## Goal of the exercise
Pull each line containing "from" out of the listing below.

## Exercise data
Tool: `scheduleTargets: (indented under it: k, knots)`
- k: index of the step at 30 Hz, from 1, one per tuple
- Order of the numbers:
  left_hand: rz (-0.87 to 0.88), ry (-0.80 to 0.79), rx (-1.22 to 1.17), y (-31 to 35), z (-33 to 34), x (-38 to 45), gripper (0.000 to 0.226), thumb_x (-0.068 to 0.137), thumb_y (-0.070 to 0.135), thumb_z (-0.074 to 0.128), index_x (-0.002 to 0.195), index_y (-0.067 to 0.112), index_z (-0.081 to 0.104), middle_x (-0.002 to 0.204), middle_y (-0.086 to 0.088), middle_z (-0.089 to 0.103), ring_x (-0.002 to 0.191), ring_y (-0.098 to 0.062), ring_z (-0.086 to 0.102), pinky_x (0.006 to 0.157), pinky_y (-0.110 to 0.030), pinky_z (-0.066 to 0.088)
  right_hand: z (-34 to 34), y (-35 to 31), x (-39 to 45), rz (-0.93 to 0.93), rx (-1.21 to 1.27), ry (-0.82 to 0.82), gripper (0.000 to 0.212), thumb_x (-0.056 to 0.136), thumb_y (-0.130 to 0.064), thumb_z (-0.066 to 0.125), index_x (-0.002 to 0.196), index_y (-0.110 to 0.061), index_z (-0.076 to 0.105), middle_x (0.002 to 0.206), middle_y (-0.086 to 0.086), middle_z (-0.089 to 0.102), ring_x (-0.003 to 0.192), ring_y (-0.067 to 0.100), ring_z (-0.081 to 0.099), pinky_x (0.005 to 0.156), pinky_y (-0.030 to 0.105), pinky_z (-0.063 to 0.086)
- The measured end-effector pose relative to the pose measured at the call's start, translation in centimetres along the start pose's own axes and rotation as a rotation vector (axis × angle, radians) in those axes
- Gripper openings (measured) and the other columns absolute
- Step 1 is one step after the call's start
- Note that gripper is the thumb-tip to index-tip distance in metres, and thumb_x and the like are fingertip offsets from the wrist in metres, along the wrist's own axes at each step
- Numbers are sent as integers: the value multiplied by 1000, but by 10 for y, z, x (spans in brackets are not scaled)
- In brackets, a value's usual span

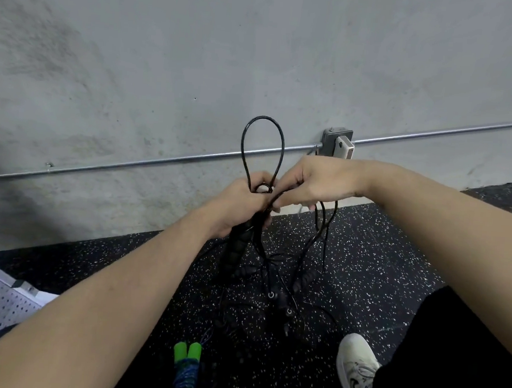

## Task answer
- k: index of the step at 30 Hz, from 1, one per tuple
- Note that gripper is the thumb-tip to index-tip distance in metres, and thumb_x and the like are fingertip offsets from the wrist in metres, along the wrist's own axes at each step

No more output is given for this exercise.